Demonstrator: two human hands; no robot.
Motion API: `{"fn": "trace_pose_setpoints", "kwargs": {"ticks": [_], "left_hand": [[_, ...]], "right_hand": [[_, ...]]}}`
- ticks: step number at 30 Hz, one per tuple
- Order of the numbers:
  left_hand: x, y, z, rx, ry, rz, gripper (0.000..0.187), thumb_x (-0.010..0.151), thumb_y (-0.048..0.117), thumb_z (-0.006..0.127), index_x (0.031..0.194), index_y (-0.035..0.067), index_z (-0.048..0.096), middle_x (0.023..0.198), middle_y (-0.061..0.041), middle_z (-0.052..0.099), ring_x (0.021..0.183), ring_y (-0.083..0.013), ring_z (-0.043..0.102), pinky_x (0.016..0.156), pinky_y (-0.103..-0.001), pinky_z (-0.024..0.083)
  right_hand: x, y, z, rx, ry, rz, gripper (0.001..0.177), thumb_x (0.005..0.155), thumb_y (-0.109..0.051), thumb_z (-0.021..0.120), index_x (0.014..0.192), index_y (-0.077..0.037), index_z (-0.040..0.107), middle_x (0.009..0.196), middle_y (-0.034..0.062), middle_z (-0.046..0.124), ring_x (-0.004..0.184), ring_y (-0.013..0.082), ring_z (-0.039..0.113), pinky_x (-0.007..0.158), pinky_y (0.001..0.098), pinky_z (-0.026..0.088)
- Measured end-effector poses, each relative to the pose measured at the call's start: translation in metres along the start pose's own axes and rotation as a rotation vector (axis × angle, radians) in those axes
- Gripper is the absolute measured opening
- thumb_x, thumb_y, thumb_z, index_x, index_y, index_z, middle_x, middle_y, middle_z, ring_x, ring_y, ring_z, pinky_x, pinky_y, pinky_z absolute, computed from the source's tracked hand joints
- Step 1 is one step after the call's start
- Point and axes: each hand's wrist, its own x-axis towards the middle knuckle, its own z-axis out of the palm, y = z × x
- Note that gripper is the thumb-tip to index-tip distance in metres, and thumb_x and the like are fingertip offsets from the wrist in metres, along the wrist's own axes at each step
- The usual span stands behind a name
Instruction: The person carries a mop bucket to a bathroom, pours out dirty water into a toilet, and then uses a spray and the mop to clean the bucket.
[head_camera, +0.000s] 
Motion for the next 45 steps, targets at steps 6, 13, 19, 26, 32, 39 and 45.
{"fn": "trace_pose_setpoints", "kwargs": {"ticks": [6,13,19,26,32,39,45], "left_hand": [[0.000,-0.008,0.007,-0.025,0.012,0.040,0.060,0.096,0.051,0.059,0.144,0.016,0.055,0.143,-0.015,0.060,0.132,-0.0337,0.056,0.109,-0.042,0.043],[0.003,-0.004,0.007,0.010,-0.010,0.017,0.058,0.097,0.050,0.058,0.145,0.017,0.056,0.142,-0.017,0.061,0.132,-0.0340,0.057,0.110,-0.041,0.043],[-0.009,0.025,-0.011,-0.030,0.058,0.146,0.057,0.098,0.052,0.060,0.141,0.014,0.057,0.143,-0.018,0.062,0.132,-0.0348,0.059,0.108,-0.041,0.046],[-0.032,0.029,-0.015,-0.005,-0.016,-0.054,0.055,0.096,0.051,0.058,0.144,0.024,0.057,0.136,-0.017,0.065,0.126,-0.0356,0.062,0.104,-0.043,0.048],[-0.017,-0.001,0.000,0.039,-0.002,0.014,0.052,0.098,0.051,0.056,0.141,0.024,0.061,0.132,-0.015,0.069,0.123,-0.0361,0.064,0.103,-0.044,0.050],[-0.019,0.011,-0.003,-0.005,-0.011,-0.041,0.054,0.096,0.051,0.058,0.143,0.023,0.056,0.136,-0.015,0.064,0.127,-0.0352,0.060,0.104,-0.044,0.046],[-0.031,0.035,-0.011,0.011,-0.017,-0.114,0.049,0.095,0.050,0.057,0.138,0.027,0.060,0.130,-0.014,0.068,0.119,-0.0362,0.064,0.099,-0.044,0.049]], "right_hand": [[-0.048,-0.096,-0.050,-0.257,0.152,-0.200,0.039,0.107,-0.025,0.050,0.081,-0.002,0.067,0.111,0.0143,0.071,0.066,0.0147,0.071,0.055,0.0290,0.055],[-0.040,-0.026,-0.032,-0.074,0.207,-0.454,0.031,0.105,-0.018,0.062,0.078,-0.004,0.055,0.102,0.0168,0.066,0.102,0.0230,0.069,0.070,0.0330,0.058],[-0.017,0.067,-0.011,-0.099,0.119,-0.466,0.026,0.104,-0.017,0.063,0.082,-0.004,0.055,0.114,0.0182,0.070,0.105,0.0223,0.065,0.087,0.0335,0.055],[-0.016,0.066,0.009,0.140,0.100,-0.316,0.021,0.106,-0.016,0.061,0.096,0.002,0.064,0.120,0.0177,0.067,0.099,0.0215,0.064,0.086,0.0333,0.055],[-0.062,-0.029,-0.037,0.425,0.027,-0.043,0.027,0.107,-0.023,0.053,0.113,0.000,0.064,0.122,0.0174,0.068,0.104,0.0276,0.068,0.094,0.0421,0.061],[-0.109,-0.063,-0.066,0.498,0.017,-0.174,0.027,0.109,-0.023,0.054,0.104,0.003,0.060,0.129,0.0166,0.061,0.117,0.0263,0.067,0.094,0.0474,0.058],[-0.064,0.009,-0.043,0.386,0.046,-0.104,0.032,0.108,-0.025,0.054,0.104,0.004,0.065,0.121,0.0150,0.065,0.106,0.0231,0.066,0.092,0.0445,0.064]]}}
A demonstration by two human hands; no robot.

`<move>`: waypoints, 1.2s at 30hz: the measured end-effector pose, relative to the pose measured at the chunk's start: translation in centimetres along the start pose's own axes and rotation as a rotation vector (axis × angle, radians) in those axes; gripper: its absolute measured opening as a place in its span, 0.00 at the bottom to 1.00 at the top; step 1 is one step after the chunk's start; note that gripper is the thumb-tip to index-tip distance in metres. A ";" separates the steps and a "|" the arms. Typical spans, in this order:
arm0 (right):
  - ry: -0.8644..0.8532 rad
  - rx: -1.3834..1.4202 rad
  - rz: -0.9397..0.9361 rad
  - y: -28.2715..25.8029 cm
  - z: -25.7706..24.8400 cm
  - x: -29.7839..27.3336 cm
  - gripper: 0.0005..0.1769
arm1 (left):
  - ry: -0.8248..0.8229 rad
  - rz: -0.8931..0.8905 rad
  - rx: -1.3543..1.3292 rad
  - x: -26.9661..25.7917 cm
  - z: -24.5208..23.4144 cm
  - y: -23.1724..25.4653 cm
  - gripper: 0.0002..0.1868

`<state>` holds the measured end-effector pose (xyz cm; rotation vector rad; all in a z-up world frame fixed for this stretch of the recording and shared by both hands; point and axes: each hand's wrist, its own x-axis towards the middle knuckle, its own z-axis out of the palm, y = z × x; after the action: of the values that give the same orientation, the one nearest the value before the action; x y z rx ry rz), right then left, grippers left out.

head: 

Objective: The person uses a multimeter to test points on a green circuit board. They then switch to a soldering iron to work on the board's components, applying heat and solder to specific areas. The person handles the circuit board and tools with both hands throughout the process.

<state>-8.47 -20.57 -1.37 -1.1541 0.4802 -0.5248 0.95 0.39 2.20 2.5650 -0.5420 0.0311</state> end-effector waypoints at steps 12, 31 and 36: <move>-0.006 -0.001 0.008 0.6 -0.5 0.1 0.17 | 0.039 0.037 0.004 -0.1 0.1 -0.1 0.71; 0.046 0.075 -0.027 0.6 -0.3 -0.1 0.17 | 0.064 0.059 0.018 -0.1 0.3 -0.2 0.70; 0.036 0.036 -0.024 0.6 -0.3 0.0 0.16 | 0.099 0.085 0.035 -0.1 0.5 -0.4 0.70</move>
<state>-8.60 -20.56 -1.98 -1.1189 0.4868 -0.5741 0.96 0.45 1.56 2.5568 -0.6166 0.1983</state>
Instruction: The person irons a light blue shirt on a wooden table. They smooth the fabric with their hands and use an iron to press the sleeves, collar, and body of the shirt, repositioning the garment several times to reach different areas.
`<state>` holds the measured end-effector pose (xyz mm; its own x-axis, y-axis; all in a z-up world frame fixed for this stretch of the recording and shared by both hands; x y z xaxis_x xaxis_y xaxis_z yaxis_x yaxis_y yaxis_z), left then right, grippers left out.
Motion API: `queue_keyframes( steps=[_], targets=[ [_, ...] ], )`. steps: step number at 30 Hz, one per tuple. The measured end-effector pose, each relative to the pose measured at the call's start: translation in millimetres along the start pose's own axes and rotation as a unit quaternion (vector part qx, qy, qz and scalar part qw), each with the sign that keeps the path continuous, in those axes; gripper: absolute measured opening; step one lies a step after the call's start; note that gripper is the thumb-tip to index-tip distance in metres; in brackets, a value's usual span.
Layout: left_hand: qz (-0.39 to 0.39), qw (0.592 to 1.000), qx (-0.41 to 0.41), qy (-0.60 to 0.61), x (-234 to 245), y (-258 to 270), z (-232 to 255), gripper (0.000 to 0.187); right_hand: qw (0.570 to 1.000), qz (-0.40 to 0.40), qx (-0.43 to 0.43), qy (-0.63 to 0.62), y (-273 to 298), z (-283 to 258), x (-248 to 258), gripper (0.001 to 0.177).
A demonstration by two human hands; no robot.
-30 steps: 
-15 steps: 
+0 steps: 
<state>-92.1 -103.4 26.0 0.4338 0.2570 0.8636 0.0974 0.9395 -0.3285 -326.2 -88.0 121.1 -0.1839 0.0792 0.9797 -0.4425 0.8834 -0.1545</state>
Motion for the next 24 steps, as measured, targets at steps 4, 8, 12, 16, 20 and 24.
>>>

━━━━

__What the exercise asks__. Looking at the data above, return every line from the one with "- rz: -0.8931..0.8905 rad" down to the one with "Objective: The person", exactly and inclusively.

__Task answer__.
  - rz: -0.8931..0.8905 rad
  - rx: -1.3543..1.3292 rad
  - x: -26.9661..25.7917 cm
  - z: -24.5208..23.4144 cm
  - y: -23.1724..25.4653 cm
  - gripper: 0.0002..0.1868

`<state>` holds the measured end-effector pose (xyz cm; rotation vector rad; all in a z-up world frame fixed for this stretch of the recording and shared by both hands; point and axes: each hand's wrist, its own x-axis towards the middle knuckle, its own z-axis out of the palm, y = z × x; after the action: of the values that give the same orientation, the one nearest the value before the action; x y z rx ry rz), right then left, grippers left out.

head: 

Objective: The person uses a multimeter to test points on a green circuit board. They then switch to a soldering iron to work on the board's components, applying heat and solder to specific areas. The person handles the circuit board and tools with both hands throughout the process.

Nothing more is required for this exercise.